* **WHAT THE EXERCISE ASKS**: Everything from the line holding "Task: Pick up" through the end of the records should be printed exactly, apart from the pictures.

* **RECORDS**:
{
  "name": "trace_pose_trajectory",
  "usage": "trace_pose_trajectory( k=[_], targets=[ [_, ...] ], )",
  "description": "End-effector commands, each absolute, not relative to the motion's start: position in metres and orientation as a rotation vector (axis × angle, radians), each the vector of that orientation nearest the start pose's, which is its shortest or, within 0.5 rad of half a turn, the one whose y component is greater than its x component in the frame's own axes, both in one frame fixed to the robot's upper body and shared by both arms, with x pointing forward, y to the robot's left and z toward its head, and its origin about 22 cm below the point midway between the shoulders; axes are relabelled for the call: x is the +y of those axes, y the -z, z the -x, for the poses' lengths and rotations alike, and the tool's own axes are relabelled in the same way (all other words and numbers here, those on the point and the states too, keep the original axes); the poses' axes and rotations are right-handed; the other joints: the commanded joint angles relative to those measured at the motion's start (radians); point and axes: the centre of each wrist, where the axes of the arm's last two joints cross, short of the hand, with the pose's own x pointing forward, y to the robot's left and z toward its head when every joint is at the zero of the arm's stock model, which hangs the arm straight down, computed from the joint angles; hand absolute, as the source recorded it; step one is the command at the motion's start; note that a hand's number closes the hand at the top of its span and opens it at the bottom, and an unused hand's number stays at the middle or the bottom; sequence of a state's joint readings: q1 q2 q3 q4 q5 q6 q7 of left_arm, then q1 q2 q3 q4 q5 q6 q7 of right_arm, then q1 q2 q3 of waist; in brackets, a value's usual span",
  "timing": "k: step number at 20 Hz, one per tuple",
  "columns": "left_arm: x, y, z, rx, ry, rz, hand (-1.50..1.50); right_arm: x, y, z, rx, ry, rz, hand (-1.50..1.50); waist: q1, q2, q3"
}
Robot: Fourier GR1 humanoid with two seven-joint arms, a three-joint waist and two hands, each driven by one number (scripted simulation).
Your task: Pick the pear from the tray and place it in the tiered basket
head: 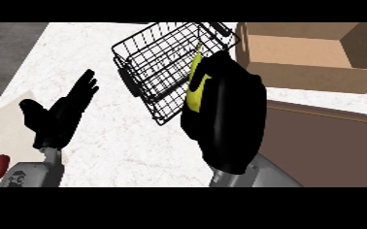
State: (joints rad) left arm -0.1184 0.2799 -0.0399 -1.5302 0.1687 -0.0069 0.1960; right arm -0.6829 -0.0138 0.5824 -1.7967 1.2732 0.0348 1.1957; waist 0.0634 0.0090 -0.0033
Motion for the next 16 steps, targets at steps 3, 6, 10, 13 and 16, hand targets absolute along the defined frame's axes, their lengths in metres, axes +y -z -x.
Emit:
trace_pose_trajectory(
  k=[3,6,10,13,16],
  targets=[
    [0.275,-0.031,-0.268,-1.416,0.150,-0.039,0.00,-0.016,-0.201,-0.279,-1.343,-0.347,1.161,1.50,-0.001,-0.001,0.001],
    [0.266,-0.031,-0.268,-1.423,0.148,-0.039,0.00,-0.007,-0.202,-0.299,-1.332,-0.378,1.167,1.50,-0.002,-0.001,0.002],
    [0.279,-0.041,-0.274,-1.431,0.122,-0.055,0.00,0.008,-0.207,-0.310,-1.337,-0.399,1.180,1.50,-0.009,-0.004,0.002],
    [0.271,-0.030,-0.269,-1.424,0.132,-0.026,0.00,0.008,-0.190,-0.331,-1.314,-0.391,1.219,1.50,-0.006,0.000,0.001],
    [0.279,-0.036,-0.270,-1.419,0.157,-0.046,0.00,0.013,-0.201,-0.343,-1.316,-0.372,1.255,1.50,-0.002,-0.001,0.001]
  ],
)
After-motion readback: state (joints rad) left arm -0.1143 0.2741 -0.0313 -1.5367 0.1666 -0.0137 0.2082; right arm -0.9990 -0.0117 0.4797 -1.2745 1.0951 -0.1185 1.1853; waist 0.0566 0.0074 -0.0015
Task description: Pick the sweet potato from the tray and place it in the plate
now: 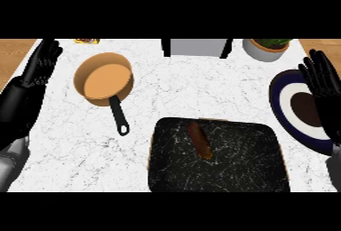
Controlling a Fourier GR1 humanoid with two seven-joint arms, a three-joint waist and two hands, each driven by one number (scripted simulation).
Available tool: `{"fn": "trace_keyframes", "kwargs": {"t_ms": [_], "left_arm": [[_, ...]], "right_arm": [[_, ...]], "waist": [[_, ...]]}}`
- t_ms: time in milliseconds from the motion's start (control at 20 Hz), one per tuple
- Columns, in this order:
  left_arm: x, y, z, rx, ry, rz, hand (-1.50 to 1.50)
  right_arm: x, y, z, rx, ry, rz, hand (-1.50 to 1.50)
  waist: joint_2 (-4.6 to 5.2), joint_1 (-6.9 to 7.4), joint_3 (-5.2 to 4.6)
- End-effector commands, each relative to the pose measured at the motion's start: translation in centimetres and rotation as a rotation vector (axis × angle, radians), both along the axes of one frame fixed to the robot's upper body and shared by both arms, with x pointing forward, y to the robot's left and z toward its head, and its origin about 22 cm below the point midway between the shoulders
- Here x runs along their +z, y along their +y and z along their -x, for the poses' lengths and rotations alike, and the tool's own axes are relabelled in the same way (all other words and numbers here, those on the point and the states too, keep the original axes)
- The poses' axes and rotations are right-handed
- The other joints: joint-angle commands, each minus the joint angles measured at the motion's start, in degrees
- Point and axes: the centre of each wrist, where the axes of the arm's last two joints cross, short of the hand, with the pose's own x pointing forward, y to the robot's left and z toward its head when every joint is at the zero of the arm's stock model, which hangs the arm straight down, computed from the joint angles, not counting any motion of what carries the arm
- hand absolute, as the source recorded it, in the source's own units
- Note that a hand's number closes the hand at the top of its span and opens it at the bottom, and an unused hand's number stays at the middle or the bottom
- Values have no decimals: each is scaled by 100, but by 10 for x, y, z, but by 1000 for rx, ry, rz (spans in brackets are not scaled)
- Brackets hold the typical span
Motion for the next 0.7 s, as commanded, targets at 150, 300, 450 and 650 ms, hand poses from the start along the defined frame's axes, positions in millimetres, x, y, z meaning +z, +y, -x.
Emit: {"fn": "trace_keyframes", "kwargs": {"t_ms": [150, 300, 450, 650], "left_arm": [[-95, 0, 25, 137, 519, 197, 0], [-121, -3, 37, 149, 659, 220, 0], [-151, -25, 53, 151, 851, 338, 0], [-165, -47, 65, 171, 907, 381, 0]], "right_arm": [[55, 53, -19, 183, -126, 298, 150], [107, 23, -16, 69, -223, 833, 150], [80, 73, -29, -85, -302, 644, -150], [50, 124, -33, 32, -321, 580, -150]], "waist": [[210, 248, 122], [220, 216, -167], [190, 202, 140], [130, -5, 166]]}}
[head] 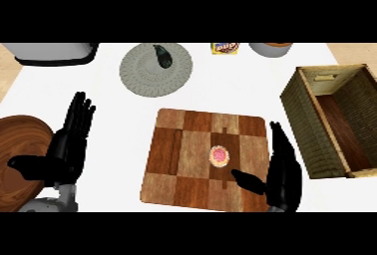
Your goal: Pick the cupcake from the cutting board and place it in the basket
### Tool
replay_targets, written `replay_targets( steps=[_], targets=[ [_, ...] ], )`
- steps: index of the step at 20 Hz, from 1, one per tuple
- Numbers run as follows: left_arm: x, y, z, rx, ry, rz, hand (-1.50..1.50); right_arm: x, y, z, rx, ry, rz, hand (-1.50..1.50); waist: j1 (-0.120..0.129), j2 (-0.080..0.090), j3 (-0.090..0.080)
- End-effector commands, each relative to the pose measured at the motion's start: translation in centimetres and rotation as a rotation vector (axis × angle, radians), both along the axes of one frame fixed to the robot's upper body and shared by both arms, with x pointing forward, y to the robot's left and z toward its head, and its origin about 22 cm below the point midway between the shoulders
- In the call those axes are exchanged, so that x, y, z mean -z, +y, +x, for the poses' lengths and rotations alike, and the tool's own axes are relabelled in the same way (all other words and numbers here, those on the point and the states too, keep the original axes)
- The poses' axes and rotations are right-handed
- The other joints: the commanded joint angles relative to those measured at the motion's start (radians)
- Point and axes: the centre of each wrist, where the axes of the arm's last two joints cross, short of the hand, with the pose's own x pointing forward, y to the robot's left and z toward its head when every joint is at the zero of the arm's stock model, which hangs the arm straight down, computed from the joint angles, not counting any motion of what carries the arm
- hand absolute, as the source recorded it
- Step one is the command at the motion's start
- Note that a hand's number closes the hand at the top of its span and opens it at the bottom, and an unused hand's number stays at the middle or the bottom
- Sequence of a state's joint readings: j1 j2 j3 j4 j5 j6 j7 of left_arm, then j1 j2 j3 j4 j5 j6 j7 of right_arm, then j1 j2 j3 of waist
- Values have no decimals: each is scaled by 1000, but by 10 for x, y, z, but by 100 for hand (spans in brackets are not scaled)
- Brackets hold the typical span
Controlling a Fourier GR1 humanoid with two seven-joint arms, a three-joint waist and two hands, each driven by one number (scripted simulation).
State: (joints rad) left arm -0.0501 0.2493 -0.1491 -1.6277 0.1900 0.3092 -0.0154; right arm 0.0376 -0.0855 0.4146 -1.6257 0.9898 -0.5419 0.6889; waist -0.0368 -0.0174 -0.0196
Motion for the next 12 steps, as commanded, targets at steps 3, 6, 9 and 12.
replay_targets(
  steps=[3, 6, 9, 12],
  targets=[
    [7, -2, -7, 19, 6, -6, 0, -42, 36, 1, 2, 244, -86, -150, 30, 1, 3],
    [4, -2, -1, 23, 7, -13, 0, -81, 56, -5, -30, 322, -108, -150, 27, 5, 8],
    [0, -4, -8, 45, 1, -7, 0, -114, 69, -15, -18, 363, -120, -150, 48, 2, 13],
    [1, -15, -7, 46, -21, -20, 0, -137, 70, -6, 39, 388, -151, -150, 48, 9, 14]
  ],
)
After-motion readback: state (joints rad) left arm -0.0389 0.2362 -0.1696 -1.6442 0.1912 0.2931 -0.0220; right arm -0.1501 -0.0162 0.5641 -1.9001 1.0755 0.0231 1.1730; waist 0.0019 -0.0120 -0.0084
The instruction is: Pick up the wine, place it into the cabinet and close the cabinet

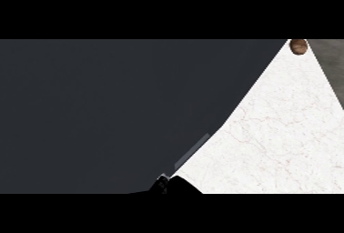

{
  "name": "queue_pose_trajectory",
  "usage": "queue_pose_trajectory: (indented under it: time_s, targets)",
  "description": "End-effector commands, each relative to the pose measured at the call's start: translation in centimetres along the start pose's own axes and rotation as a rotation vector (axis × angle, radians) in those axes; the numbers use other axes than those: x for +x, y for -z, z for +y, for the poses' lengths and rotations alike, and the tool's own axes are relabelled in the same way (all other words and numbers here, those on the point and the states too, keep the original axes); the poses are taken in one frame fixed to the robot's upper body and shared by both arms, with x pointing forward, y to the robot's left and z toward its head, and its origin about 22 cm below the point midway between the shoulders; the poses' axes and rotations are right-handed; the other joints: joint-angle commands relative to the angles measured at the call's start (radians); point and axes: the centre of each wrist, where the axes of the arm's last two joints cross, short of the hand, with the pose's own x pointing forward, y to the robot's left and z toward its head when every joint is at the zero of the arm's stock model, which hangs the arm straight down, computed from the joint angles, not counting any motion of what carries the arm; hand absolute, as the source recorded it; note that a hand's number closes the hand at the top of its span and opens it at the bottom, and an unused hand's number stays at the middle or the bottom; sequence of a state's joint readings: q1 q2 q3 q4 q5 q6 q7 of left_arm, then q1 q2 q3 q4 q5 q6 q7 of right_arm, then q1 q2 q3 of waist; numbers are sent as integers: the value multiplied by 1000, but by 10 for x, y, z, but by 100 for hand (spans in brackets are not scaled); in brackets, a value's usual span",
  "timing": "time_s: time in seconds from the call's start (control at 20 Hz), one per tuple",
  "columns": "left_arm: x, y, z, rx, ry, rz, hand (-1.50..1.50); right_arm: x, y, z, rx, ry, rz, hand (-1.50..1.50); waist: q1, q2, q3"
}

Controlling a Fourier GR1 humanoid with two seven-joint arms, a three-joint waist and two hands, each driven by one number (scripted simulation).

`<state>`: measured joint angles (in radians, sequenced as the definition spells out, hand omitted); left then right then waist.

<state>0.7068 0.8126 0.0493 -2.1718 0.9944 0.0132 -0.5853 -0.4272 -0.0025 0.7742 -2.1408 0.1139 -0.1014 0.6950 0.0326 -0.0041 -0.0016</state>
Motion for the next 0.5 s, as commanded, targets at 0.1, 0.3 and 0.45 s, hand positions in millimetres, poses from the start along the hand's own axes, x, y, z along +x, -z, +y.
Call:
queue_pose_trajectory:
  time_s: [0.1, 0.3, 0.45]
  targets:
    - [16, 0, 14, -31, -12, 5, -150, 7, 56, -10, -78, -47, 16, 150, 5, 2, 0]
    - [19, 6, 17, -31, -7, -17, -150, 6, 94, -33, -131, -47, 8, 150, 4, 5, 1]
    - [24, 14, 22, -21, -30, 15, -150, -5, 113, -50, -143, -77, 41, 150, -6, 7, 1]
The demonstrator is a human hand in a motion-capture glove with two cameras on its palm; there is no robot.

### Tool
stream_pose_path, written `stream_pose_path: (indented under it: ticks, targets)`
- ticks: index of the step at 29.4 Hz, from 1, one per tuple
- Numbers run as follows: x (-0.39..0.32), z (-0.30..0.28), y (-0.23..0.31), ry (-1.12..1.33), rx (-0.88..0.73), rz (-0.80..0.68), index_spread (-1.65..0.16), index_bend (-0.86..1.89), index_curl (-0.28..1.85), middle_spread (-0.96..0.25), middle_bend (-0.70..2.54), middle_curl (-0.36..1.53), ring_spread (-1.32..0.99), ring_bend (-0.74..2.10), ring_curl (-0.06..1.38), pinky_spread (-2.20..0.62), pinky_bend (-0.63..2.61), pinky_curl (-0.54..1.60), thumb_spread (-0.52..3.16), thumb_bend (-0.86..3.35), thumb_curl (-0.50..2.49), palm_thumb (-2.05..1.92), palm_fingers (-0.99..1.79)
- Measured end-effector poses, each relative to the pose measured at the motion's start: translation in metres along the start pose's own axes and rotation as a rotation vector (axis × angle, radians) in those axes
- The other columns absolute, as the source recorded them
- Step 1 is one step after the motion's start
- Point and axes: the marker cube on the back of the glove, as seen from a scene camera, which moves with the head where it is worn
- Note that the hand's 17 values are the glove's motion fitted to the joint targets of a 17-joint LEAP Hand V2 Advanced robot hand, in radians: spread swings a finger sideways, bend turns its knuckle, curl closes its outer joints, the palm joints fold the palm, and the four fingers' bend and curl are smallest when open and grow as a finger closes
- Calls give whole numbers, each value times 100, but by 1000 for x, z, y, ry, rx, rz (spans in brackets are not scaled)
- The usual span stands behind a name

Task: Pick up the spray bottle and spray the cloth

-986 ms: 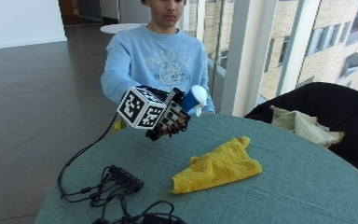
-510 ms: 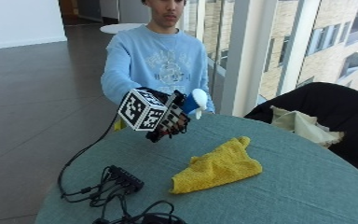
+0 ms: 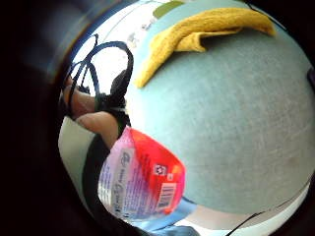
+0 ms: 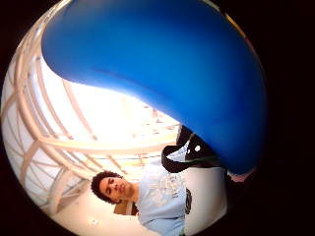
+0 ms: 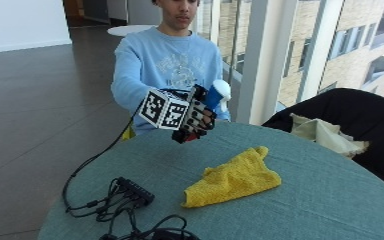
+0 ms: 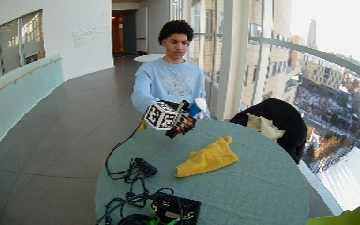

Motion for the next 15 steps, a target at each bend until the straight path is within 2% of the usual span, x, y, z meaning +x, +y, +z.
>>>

* **RESPONSE FOR THIS EXERCISE**:
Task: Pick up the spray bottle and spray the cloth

-986 ms: 
-510 ms: 
+0 ms: 
+0 ms: 
+0 ms: 
+0 ms: 

Motion for the next 15 steps, a target at each bend until the straight path is within 2% of the usual span, x, y, z meaning +x, +y, +z.
>>>

The exercise asks for nothing more than this.